* [What is expected]: Your task is to find every line in the records that holds the string "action" and copy it.

[Excerpts from a dataset]
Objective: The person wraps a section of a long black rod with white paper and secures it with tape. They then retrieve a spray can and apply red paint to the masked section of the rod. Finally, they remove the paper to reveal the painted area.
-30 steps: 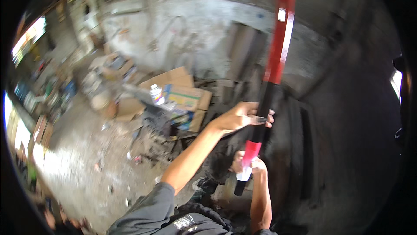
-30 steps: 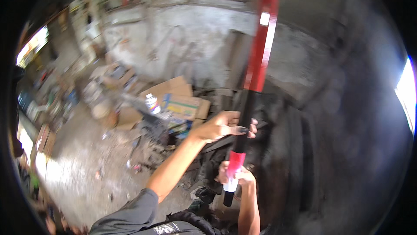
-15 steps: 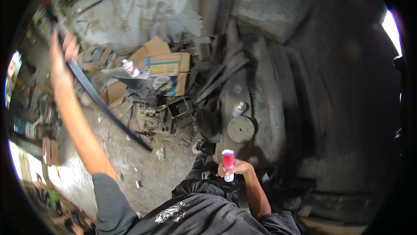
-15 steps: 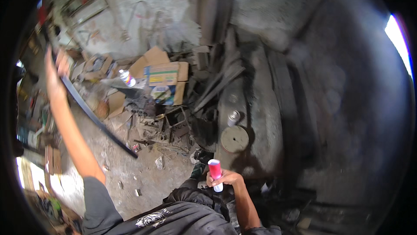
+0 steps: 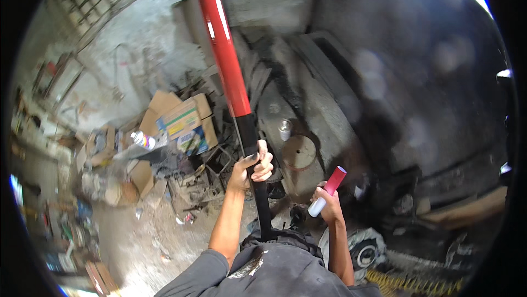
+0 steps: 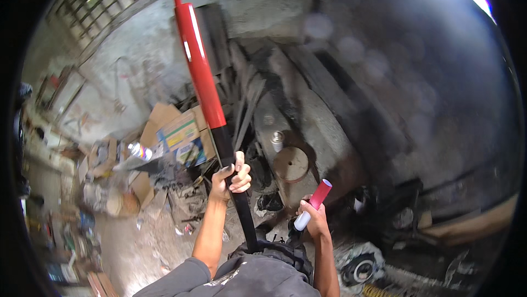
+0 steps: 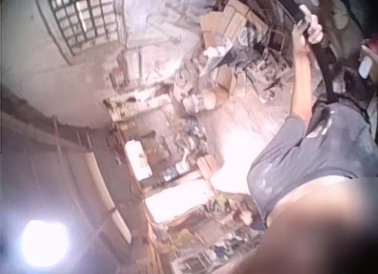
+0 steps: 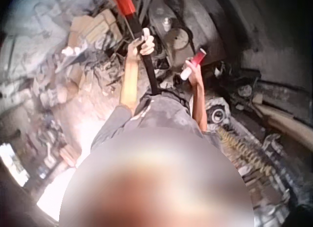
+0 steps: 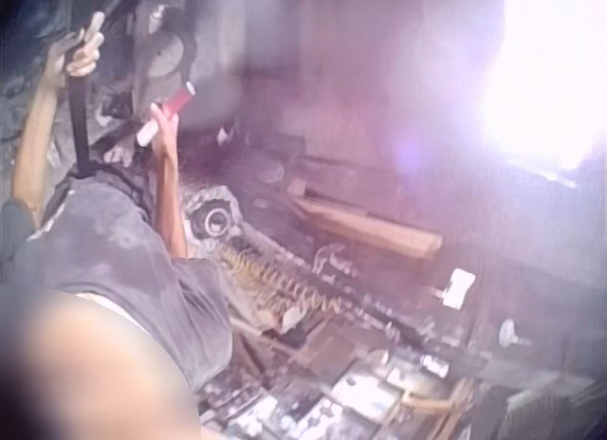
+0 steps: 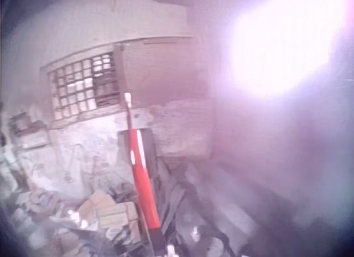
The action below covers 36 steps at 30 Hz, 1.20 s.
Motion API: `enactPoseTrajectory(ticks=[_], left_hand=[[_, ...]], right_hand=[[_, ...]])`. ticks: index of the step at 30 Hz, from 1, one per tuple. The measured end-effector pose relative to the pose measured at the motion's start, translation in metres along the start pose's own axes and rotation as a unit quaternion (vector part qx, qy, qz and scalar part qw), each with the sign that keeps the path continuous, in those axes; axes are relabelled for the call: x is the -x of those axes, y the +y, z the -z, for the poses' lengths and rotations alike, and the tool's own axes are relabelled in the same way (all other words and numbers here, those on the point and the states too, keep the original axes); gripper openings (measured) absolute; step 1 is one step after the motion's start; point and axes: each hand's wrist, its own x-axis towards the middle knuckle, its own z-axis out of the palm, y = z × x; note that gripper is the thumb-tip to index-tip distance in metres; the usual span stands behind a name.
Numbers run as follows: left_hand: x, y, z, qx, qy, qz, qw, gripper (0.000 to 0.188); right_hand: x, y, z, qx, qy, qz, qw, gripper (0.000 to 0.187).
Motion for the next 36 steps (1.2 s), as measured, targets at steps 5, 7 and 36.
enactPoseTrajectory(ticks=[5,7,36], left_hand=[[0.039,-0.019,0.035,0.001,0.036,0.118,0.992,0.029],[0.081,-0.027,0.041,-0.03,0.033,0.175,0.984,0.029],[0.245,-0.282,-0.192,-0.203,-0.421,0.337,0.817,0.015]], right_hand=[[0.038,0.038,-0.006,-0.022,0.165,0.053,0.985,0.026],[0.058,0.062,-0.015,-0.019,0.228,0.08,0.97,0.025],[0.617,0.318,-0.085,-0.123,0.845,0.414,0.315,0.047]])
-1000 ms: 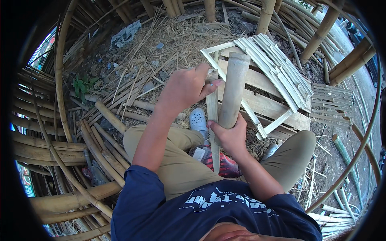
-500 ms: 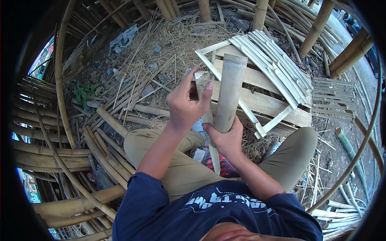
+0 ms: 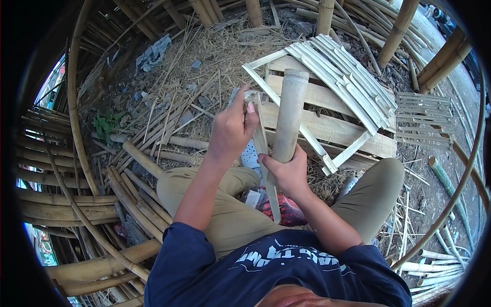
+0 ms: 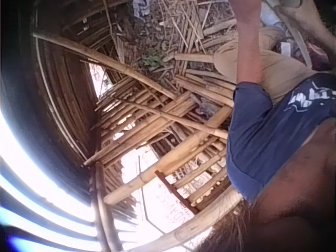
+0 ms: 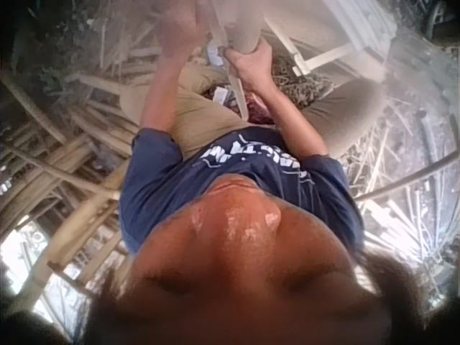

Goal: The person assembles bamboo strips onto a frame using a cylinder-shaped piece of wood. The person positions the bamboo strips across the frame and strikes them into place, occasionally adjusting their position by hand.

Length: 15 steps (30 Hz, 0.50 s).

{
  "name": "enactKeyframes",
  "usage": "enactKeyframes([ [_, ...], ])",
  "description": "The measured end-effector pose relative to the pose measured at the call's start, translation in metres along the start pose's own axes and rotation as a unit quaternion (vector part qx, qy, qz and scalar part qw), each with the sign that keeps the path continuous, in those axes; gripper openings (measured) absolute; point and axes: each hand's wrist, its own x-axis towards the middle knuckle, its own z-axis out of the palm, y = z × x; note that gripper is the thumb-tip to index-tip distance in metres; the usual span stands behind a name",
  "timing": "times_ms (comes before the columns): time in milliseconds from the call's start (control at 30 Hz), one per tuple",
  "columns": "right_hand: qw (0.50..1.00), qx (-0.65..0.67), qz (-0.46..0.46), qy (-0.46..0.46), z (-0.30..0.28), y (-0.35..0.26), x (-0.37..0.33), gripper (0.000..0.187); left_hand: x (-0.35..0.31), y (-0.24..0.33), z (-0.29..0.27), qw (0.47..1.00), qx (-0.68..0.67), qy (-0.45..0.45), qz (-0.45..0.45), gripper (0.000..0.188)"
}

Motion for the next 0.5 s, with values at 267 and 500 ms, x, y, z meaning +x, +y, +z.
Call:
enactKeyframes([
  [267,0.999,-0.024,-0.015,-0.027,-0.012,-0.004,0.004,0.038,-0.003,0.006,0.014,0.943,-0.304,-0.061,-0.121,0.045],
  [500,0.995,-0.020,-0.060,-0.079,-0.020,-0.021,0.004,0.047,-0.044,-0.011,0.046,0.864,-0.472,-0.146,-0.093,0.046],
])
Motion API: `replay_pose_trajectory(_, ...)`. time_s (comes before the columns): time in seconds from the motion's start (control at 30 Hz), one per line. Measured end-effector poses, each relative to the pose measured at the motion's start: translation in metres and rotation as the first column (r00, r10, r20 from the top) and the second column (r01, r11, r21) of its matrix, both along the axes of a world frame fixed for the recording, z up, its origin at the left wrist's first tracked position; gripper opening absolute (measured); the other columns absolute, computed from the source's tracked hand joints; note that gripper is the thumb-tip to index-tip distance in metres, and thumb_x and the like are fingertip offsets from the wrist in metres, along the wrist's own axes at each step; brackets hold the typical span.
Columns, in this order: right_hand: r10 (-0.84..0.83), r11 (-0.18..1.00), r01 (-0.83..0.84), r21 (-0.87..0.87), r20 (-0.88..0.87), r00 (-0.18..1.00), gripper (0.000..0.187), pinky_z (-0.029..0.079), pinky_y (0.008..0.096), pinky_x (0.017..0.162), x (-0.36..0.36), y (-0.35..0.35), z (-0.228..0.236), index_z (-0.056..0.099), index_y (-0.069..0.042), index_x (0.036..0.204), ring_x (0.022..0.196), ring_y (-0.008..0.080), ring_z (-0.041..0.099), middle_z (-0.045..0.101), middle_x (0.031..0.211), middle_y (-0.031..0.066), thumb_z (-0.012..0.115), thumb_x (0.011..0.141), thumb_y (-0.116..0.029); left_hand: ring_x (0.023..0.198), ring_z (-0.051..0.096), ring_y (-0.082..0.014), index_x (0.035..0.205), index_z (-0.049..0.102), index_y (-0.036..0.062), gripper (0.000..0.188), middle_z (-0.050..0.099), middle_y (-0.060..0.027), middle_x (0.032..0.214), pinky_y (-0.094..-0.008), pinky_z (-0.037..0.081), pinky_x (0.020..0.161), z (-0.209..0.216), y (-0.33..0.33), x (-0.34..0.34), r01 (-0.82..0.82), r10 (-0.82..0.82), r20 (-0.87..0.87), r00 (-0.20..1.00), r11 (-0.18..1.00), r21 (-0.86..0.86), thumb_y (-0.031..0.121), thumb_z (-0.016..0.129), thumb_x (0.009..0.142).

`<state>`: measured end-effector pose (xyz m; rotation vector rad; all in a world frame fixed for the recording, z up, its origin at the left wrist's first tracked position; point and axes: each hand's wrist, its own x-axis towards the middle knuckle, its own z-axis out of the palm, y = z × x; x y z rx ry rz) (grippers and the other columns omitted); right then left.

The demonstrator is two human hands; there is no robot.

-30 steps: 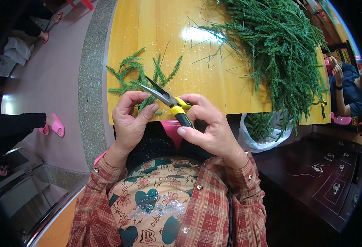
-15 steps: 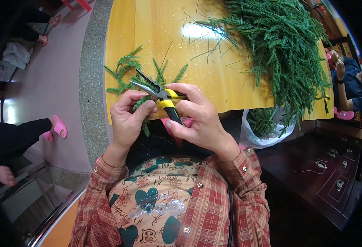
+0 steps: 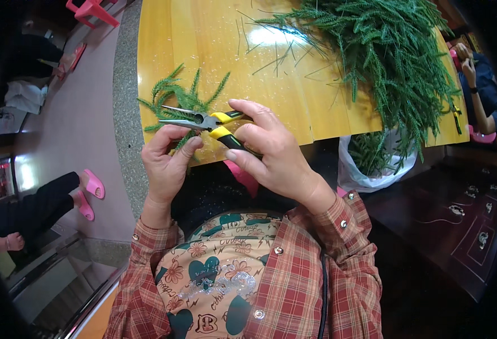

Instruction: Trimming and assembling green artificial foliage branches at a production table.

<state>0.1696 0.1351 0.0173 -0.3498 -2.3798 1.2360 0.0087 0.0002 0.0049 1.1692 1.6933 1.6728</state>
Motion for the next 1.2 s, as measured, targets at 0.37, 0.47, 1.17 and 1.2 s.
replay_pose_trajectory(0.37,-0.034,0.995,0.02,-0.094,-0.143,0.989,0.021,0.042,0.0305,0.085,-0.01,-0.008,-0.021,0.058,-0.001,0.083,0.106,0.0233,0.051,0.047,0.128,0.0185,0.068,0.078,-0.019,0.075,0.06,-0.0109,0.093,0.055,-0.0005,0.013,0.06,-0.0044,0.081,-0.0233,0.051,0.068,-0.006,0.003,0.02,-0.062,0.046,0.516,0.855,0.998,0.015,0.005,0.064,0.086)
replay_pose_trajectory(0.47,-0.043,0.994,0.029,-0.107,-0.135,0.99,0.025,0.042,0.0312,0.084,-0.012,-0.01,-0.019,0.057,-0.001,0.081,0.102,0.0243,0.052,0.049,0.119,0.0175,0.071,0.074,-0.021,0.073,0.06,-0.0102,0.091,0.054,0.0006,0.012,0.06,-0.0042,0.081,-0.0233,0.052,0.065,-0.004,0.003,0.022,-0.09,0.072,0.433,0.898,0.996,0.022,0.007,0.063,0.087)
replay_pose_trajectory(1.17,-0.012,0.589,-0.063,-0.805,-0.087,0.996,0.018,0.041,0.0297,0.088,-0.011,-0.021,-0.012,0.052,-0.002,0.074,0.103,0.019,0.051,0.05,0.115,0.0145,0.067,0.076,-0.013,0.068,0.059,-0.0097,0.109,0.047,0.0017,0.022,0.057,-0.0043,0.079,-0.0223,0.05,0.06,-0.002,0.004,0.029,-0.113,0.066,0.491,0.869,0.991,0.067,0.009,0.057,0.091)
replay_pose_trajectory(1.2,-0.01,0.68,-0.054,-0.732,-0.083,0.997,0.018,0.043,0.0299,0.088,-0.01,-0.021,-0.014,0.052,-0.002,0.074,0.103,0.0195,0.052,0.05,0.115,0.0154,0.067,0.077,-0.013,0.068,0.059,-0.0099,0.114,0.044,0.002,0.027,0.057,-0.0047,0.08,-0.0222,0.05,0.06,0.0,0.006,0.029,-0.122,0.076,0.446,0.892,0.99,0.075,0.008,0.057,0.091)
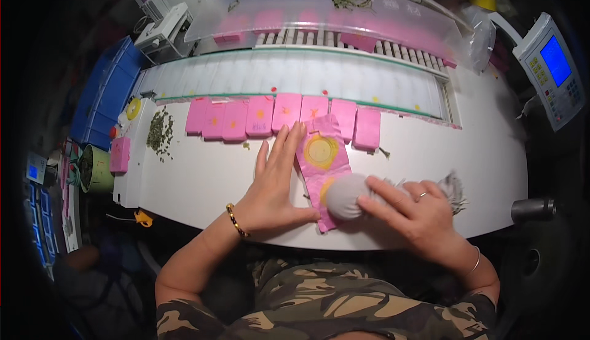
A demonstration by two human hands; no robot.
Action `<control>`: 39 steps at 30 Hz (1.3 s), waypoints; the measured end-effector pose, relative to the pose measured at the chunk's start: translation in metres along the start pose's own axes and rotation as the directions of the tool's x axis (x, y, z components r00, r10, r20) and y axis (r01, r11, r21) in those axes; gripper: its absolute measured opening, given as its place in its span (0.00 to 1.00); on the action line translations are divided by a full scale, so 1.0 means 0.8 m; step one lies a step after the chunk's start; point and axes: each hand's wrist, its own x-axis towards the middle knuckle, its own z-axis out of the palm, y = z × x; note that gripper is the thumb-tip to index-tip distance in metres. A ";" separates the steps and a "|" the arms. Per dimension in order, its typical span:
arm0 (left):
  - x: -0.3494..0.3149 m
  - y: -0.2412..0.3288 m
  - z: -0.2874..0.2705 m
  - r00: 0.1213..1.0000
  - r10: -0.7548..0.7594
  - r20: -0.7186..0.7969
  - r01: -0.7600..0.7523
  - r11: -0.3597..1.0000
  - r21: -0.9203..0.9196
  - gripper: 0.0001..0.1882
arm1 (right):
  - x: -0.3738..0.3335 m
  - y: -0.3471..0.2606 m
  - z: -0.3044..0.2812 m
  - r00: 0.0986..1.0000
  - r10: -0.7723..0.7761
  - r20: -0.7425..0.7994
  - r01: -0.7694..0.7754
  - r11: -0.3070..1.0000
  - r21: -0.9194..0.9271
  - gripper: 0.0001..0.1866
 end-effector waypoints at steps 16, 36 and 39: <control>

* [Written reply]:
The action below covers 36 steps at 30 Hz, 1.20 s.
Action `<control>`: 39 steps at 30 Hz (1.3 s), waypoints; the measured end-effector pose, relative to the pose measured at the chunk's start: translation in metres along the start pose's own axes and rotation as the directions of the tool's x axis (x, y, z components r00, r10, r20) and y axis (r01, r11, r21) in those axes; gripper: its absolute measured opening, given as its place in its span (0.00 to 1.00); on the action line translations are divided by a full scale, so 1.0 means 0.8 m; step one lies a step after the chunk's start; point and axes: each hand's wrist, its own x-axis towards the middle knuckle, its own z-axis out of the palm, y = z × x; note that gripper is the thumb-tip to index-tip distance in metres. A ";" separates the steps and a "|" the arms. Per dimension in order, its typical span:

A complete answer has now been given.